Prep Time: 5 mins Servings: 1 1/2
Cook Time: 20 mins
Ingredients
3/4 Cups Finger Millet Flour
1/4 Cups Cassava Flour
1 1/2 Cups Lukewarm Water
2 tsp Tamarind Concentrate

Atap with Spinach Peanut sauce
Instructions
In a medium saucepan, add water and tamarind concentrate, and mix.
Bring tamarind water to a boil on medium-high heat.
While the tamarind water is coming to a boil,mix the cassava and millet flour in a bowl.
Once the water has come to boil, use a wooden spoon to make circling motions in the saucepan, then slowly stir in the flour.

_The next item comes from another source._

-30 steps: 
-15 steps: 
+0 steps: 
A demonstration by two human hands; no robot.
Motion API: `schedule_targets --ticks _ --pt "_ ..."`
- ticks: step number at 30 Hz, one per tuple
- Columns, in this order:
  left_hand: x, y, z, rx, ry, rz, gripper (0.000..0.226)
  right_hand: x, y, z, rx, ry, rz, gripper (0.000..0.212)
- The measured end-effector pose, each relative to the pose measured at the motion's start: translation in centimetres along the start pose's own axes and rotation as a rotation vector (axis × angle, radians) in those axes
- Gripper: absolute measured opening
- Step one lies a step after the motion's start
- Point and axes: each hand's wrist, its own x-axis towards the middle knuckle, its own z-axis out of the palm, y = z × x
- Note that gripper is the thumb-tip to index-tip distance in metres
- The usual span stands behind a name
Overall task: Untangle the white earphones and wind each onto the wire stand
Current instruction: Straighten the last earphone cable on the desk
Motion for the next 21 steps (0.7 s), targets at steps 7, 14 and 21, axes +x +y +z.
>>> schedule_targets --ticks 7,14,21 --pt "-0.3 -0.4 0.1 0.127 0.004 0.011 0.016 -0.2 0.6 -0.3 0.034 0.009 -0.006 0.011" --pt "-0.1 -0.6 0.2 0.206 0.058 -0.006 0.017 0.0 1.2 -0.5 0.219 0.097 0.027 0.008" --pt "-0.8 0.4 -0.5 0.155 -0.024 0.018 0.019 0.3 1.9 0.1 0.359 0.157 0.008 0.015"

Tip: if you are having trouble with lumps, you can blend about half the flour and water mixture, then return to the stove and mix the rest of the flour.
Turn the heat down to low, then mingle the flour to smoothen it and remove lumps. it can be easier to tilt the pan slightly and mash the lumps against the sides of the pan. If you have trouble with that, see the tip above.
Once the mixture is smooth, dip the wooden spoon in warm water, and shape the mixture. you can round it, or make it somewhat cubed, whichever is easier for you. Leave it to steam on very low heat for about 4 minutes, or until a skin has formed at the bottom and you can hear a faint whistling sound.
Serve hot, and enjoy!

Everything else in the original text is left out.